The late great Whitney Houston once sang to the world, “I believe the children are our future; teach them well and let them lead the way.”
She believed that, no matter how much the generations changed, the children coming up during and after her Grammy-winning song’s reign would be around to make the world a better place.
In November 2023, one teacher debunked Whitney’s belief. While attempting a creative activity with her students, the teacher discovered today’s kids have no idea how to do basic arts and crafts.
A teacher says Gen Z and Gen A students aren’t allowed to be creative in school.
I don’t like to Gen Z or Gen Alpha shame, so I will say Whitney was right in some regard. The children growing up in 2023 are changing how their “elders” think and challenging societal beliefs that many were previously sticking to. However, despite their willingness to disrupt past generations’ way of living, the recent generation of kids lacks many basic educational principles.
Those with kids or kids in their lives know many of them can’t read or write in cursive (nor do they know what "cursive" means), they don’t love going outdoors, and iPads and other electronic devices are their BFFs, and they can’t imagine a world where an entire family took turns roaming the internet on one computer. But after an impromptu assignment with her students, TikTok user Dee (@mamma_dee) uncovered how much the kids really don’t know.
Dee is a high Spanish school teacher and often discusses the significant differences between her past student experience and theirs. During one of her TikToks, she explained how, due to the impending Thanksgiving 2023 break, she had yet to learn what to teach the students in her class in the days leading up to the break.
Dee thought having her students create “thank you” cards in Spanish for the other teachers would be fun to kill time. To make it even more exciting (so she thought), Dee placed a bulk of white paper and gave her students no further instructions on how to make the card except to write the words in Spanish.
The teacher then showed them an example of her card, which was folded in half and decorated on both sides. The example prompted a student to ask a question that “baffled” her.
Dee said her 10th-grade student raised his hand and asked his teacher if he could have some of her “book paper.” Puzzled, Dee stared at the student and, as he stared back, realized he didn’t get that there was no particular type of “book paper.” After a moment, the teacher explained to the teen that she used a piece of the paper she presented to the class and folded it “hamburger style.” Chile.

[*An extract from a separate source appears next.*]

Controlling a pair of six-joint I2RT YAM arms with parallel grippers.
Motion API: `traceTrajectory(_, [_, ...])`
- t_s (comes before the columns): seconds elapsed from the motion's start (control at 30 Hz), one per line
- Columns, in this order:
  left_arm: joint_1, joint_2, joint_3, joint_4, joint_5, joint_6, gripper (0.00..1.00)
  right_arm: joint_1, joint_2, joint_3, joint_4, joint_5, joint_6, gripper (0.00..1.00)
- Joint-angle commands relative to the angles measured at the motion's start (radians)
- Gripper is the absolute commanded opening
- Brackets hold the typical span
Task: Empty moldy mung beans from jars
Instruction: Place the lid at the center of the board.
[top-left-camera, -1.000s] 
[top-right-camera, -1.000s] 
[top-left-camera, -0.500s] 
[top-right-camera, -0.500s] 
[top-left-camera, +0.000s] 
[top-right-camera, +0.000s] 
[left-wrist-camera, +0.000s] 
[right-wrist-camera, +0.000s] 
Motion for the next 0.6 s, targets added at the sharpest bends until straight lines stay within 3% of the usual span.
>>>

Dee says the early years of education are too focused on achievements and not enough on play and creativity.
While Dee said her student was “embarrassed” by not rethinking his question, she blamed his inquiry on students not being given the time to be creative and use their imaginations in their kindergarten years.
As a mom preparing for her child to go to kindergarten, Dee said she’s realized “the issue is that kindergarten is no longer kindergarten.” She said the system is too focused on children’s academic achievements and overlooks the importance of imagination and play.
“We are so worried about these babies being able to be in first grade and halfway through first grade,” Dee said. “We want them to be on that level by the time they enter kindergarten.”
In her content, Dee calls on parents and educators to work together to address the issues facing today's adolescents in school.
Parents' level of involvement in their kids' education is a hot-button issue these days. Several creators in similar spaces have called out parents for not being involved enough in their children's education outside the classroom or even enabling bad behavior.
It's clear that a child's education does not start and end in the classroom and that every adult in a child's life plays a role in their learning and development. Kids can't learn the basics (or beyond!) if they're not nurtured in academic and creative areas alike, inside and outside of the school building.